(Excerpts from a dataset)
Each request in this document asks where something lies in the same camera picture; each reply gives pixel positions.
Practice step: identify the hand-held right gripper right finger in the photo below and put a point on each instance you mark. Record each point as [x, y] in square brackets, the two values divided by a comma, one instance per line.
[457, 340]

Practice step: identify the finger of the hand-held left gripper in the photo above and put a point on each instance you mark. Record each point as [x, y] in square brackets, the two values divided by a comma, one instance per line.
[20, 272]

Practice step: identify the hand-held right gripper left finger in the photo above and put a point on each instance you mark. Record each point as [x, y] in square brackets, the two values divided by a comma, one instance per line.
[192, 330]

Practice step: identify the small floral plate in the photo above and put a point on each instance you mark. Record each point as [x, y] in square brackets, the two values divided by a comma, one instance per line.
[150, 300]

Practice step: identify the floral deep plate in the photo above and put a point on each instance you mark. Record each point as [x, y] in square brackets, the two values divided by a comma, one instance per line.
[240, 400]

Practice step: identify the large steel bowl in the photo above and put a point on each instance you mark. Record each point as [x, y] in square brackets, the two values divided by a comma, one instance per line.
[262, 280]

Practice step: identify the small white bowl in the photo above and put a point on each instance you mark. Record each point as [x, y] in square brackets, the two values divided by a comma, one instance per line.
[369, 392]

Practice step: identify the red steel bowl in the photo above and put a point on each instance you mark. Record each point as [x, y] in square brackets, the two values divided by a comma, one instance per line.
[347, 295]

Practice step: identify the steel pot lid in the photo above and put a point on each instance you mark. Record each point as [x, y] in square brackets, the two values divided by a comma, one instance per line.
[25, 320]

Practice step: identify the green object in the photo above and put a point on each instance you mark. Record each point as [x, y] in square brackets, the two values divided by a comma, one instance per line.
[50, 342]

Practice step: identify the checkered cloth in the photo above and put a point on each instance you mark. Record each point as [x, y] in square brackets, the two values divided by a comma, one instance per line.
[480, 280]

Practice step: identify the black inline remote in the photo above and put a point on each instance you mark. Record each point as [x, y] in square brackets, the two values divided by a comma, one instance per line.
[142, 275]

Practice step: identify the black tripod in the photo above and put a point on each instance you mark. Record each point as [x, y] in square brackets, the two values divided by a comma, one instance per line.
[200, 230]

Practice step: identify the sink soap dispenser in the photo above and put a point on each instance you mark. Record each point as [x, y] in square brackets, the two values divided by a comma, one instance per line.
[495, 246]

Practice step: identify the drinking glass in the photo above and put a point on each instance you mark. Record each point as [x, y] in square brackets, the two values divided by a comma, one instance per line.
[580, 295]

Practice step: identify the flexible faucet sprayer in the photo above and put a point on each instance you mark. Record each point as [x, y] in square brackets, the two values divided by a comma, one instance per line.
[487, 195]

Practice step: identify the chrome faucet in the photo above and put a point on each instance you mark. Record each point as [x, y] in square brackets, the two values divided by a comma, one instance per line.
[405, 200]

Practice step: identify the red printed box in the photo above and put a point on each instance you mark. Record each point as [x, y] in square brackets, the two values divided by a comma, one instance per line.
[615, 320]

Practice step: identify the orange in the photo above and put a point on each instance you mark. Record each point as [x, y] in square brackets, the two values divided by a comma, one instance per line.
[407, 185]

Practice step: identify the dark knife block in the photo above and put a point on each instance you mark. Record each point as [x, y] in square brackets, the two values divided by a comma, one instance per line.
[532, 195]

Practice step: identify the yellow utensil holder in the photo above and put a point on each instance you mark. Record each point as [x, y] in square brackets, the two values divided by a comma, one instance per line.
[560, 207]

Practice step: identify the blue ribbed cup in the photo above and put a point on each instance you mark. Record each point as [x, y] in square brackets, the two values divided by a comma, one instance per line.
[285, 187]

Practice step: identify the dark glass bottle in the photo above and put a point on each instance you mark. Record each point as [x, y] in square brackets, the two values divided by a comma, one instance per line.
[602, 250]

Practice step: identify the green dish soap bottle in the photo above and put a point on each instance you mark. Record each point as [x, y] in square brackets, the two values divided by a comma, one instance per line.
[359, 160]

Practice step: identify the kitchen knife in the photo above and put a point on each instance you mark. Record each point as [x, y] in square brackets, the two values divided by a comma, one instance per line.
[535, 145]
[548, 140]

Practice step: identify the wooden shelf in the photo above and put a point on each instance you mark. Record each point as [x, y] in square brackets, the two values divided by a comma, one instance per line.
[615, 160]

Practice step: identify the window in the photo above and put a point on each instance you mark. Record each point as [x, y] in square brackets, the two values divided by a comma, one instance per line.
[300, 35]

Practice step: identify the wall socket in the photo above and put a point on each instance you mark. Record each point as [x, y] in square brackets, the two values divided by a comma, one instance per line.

**The problem:**
Each of the records is to be written out again without alteration.

**Reply to the task:**
Each request in this document asks where something lies in the same camera picture; each reply gives pixel positions.
Practice step: identify the hand-held right gripper right finger in the photo below and put a point on each instance you mark. Record each point as [x, y] in square brackets, the two values divided by a comma, one instance per line.
[457, 340]

Practice step: identify the finger of the hand-held left gripper in the photo above and put a point on each instance you mark. Record each point as [x, y] in square brackets, the two values divided by a comma, one instance per line.
[20, 272]

Practice step: identify the hand-held right gripper left finger in the photo above and put a point on each instance you mark. Record each point as [x, y] in square brackets, the two values divided by a comma, one instance per line.
[192, 330]

Practice step: identify the small floral plate in the photo above and put a point on each instance you mark. Record each point as [x, y] in square brackets, the two values divided by a comma, one instance per line.
[150, 300]

Practice step: identify the floral deep plate in the photo above and put a point on each instance you mark. Record each point as [x, y] in square brackets, the two values divided by a comma, one instance per line.
[240, 400]

Practice step: identify the large steel bowl in the photo above and put a point on each instance you mark. Record each point as [x, y] in square brackets, the two values divided by a comma, one instance per line.
[262, 280]

Practice step: identify the small white bowl in the photo above and put a point on each instance you mark. Record each point as [x, y] in square brackets, the two values divided by a comma, one instance per line.
[369, 392]

Practice step: identify the red steel bowl in the photo above and put a point on each instance you mark. Record each point as [x, y] in square brackets, the two values divided by a comma, one instance per line.
[347, 295]

Practice step: identify the steel pot lid in the photo above and put a point on each instance you mark. Record each point as [x, y] in square brackets, the two values divided by a comma, one instance per line.
[25, 320]

Practice step: identify the green object in the photo above and put a point on each instance you mark. Record each point as [x, y] in square brackets, the two values divided by a comma, one instance per line.
[50, 342]

Practice step: identify the checkered cloth in the photo above and put a point on each instance you mark. Record each point as [x, y] in square brackets, the two values divided by a comma, one instance per line.
[480, 280]

Practice step: identify the black inline remote in the photo above and put a point on each instance you mark. Record each point as [x, y] in square brackets, the two values divided by a comma, one instance per line.
[142, 275]

Practice step: identify the black tripod in the photo above and put a point on each instance you mark. Record each point as [x, y] in square brackets, the two values divided by a comma, one instance per line.
[200, 230]

Practice step: identify the sink soap dispenser in the photo above and put a point on each instance you mark. Record each point as [x, y] in square brackets, the two values divided by a comma, one instance per line.
[495, 246]

Practice step: identify the drinking glass in the photo above and put a point on each instance you mark. Record each point as [x, y] in square brackets, the two values divided by a comma, one instance per line.
[580, 295]

Practice step: identify the flexible faucet sprayer in the photo above and put a point on each instance you mark. Record each point as [x, y] in square brackets, the two values divided by a comma, one instance per line.
[487, 195]

Practice step: identify the chrome faucet in the photo above and put a point on each instance you mark. Record each point as [x, y] in square brackets, the two values divided by a comma, one instance per line.
[405, 200]

Practice step: identify the red printed box in the photo above and put a point on each instance you mark. Record each point as [x, y] in square brackets, the two values divided by a comma, one instance per line.
[615, 320]

Practice step: identify the orange in the photo above and put a point on each instance you mark. Record each point as [x, y] in square brackets, the two values divided by a comma, one instance per line.
[407, 185]

Practice step: identify the dark knife block in the photo above and put a point on each instance you mark. Record each point as [x, y] in square brackets, the two values divided by a comma, one instance per line.
[532, 195]

Practice step: identify the yellow utensil holder in the photo above and put a point on each instance you mark. Record each point as [x, y] in square brackets, the two values divided by a comma, one instance per line.
[560, 207]

Practice step: identify the blue ribbed cup in the photo above and put a point on each instance you mark. Record each point as [x, y] in square brackets, the two values divided by a comma, one instance per line.
[285, 187]

Practice step: identify the dark glass bottle in the photo above and put a point on each instance you mark. Record each point as [x, y] in square brackets, the two values divided by a comma, one instance per line.
[602, 250]

Practice step: identify the green dish soap bottle in the photo above and put a point on each instance you mark. Record each point as [x, y] in square brackets, the two values divided by a comma, one instance per line.
[359, 160]

Practice step: identify the kitchen knife in the photo above and put a point on each instance you mark. Record each point as [x, y] in square brackets, the two values divided by a comma, one instance per line.
[535, 145]
[548, 140]

Practice step: identify the wooden shelf in the photo above and put a point on each instance you mark. Record each point as [x, y] in square brackets, the two values divided by a comma, one instance per line.
[615, 160]

Practice step: identify the window in the photo above and put a point on each instance you mark. Record each point as [x, y] in square brackets, the two values divided by a comma, one instance per line.
[300, 35]

Practice step: identify the wall socket in the photo above and put a point on each instance you mark. Record each point as [x, y] in square brackets, the two values divided by a comma, one instance per line.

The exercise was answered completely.